FORMULAS Flashcards
Accounting Equation
A = L + E
Expanded Accounting Equation
Assets = Liabilities + Equity + (Income - Expenses)
Net Profit
All income - All expenses
Gross Profit
Income Generated from Selling Goods - Cost of Goods Sold
Carrying Value
Original Cost - Accumulated Depreciation
Net Assets
Total Assets - Total Liabilities
Total Equity
Total Assets - Total Liabilities
Net Assets
= Total Equity
EBIT
EBIT = Revenue – COGS – Operating Expenses
Return on Equity (ROE)
= EBIT / Total Equity
Weighted Average Cost of Capital (WACC)
= [Debt / (Debt + Equity)](Required Rate of Return % Debt) + [Equity/Debt + Equity](Required Rate of Return% Equity)
Comprehensive Income
= Profit + Other Comprehensive Income (OCI)
Contribution margin
total sales revenue - total variable costs
Contribution margin per unit
= Selling price per unit - variable cost per unit
Contribution margin ratio
= Contribution margin per unit/selling price per unit
*it the the portion of revenue that will go towards covering fixed costs
Break-even point of sales revenue
Level of revenue needed to be earned to meet fixed costs
= fixed costs / contribution margin ratio
Sales volume (units) to earn desired profit
The extra profit that the business needs to earn in order to satisfy shareholder returns
= (Fixed costs + desired profit)/(contribution margin per unit)
Sales mix ratio
= Volume of sales for each product / total volume
WACM and WACM per unit
WACM is calculated by multiplying the CMU for a product by the sales mix ratio and the WACM per unit is the addition of all these seperate WACM’s.

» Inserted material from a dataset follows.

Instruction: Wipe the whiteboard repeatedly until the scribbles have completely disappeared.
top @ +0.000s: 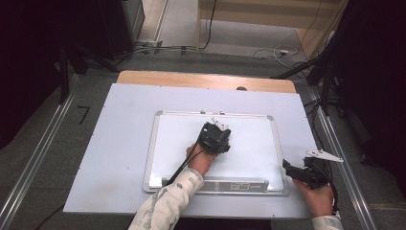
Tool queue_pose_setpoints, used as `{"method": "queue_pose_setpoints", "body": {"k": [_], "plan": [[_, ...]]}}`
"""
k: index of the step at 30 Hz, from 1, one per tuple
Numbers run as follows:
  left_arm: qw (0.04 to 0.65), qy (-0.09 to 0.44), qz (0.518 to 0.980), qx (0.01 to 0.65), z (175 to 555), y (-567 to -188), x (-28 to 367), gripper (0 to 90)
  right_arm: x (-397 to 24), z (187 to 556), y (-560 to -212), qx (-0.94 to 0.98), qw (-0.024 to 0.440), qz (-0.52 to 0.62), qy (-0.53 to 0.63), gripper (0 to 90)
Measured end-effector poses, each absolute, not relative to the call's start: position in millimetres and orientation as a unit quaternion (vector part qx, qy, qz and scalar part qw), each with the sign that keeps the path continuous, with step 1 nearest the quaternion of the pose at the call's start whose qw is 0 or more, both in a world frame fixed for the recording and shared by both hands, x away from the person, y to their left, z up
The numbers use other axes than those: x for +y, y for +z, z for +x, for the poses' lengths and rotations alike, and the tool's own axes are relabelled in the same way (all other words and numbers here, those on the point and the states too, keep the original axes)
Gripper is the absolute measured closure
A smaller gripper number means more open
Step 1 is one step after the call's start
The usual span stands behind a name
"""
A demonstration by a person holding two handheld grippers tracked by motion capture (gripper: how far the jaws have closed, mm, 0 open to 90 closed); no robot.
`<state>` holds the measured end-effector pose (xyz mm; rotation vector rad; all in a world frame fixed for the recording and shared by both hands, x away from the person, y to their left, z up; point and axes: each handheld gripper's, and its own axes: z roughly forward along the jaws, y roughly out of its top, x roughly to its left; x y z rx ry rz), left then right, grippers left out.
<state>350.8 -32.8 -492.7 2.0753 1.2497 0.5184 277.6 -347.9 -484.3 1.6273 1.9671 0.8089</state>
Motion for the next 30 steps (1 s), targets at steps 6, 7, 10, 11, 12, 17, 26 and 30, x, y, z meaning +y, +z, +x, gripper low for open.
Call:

Break even volume of units
= fixed costs / WACM per unit
Volume per item
= break even volume of units x sales mix ratio
Margin of safety
Level that the expected sales could fall and still allow the business to cover its costs - measure of operational risk (percentage)
= (expected sales volume - break even volume) / expected volume of sales
Absolute change
Amount in current period - amount in previous period
Relative change
[(Amount in current period - amount in previous)/amount in previous] x100
Horizontal analysis
- Absolute change year to year
- Relative change (%) year to year
Vertical analysis
Compare to a base within the same statement
=next line item/base item
the base item is usually the larges line item
Trend analysis
Index the base year (earliest year) as 100 and then then do next year/indexed year value x100 to get the next indexed value
Ratio analysis
[One line item/other line item]*100
Return on equity (ROE)
Tells how well the entity is generating profits relative to the amount of equity invested by shareholders.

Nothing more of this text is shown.